Un récent document standardisé vise à améliorer l’échange, entre fournisseurs et fabricants, des informations sur les ingrédients utilisés en cosmétique.

Bientôt la fin d’un fastidieux travail administratif ? Jusqu’à présent, les fournisseurs de matières premières remplissaient autant de fiches qu’ils avaient de clients. Désormais, une seule et même fiche standard est disponible pour tous. Longue de 20 pages, elle comporte six parties : identification de la matière première ; stockage, conditionnement, manipulation et transport ; données analytiques ; informations toxicologiques ; informations éco-toxicologiques et enfin, informations réglementaires. À quoi s’ajoute une annexe, la « fiche individuelle substance », où figure son statut Reach, c’est-à-dire si et quand la matière première sera enregistrée. « C’est un gros document, qui peut faire peur aux fournisseurs de prime abord, reconnaît François Bourrust, président de la commission réglementaire de Cosmed et membre du groupe de travail sur cette fiche. Mais il ne s’agit pas de tout remplir, et l’investissement est pérenne. » De plus, « pour respecter la propriété intellectuelle et la confidentialité, certaines informations seront communiquées avec un accord de secret », précise Bernard Brancq, président d’Aspa-Ingrecos.

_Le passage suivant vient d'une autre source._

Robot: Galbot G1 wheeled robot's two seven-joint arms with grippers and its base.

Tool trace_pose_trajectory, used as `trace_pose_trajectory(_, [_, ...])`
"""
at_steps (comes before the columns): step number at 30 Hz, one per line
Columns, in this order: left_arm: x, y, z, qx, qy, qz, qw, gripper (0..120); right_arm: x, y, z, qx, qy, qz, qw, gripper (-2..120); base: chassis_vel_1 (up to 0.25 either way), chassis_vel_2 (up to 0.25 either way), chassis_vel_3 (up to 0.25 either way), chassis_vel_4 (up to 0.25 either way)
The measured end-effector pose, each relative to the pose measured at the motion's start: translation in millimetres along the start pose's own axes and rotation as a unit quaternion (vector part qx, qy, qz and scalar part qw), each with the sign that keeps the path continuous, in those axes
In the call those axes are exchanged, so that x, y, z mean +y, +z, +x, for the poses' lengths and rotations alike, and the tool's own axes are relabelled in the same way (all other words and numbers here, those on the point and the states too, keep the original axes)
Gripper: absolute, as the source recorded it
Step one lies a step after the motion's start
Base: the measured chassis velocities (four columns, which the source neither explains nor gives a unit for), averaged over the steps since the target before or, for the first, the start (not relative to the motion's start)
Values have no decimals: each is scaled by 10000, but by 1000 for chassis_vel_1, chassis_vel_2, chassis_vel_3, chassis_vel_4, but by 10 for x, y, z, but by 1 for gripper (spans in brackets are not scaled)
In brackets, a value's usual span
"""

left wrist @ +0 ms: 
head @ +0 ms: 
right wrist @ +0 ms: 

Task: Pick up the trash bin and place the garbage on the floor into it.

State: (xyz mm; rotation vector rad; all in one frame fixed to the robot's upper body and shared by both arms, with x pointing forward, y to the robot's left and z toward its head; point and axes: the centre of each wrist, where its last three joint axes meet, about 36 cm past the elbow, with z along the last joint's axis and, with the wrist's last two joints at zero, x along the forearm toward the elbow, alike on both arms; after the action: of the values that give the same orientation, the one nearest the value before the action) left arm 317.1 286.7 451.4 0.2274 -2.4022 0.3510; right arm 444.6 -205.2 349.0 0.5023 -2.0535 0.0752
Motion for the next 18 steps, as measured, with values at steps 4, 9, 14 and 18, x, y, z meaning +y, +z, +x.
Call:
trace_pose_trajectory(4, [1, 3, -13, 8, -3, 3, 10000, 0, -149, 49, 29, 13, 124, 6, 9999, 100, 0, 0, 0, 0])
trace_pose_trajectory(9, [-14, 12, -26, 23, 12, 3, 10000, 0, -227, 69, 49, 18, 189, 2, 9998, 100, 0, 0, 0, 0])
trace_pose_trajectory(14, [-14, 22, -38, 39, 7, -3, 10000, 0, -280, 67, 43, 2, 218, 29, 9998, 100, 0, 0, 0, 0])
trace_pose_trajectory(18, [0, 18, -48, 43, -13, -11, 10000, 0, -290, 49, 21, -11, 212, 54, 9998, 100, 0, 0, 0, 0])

L’utilisation de cette fiche, disponible sur les sites des participants à sa création (lire encadré ci-dessous), n’est pas obligatoire, et elle ne se substitue pas aux documents réglementaires. Mais son adoption est vivement encouragée car elle permet de rationaliser la tâche des services réglementaires, qui ploient sous le travail, notamment en raison de Reach, le règlement européen sur les produits chimiques. Autre avantage, selon le consultant Pierre Perrier, du cabinet Essential consulting : « Spécialement développé à cet effet, ce questionnaire est bien mieux adapté que ne le sont les fiches de données de sécurité pour répondre aux exigences du nouveau règlement, en particulier de son annexe I. »

Enfin, un suivi est prévu lors de réunions bisannuelles afin d’améliorer le document si nécessaire. Mais son avenir dépendra de sa capacité à s’étendre à l’échelle européenne. « Nous y travaillons activement », précise Anne Dux, directrice des affaires scientifiques et réglementaires, chargée des relations européennes à la Febea. Des contacts informels ont déjà eu lieu avec le Colipa et l’EFfCI (1) à Bruxelles. Sachant que le but est de voir cette nouvelle fiche adoptée comme base de travail au niveau international.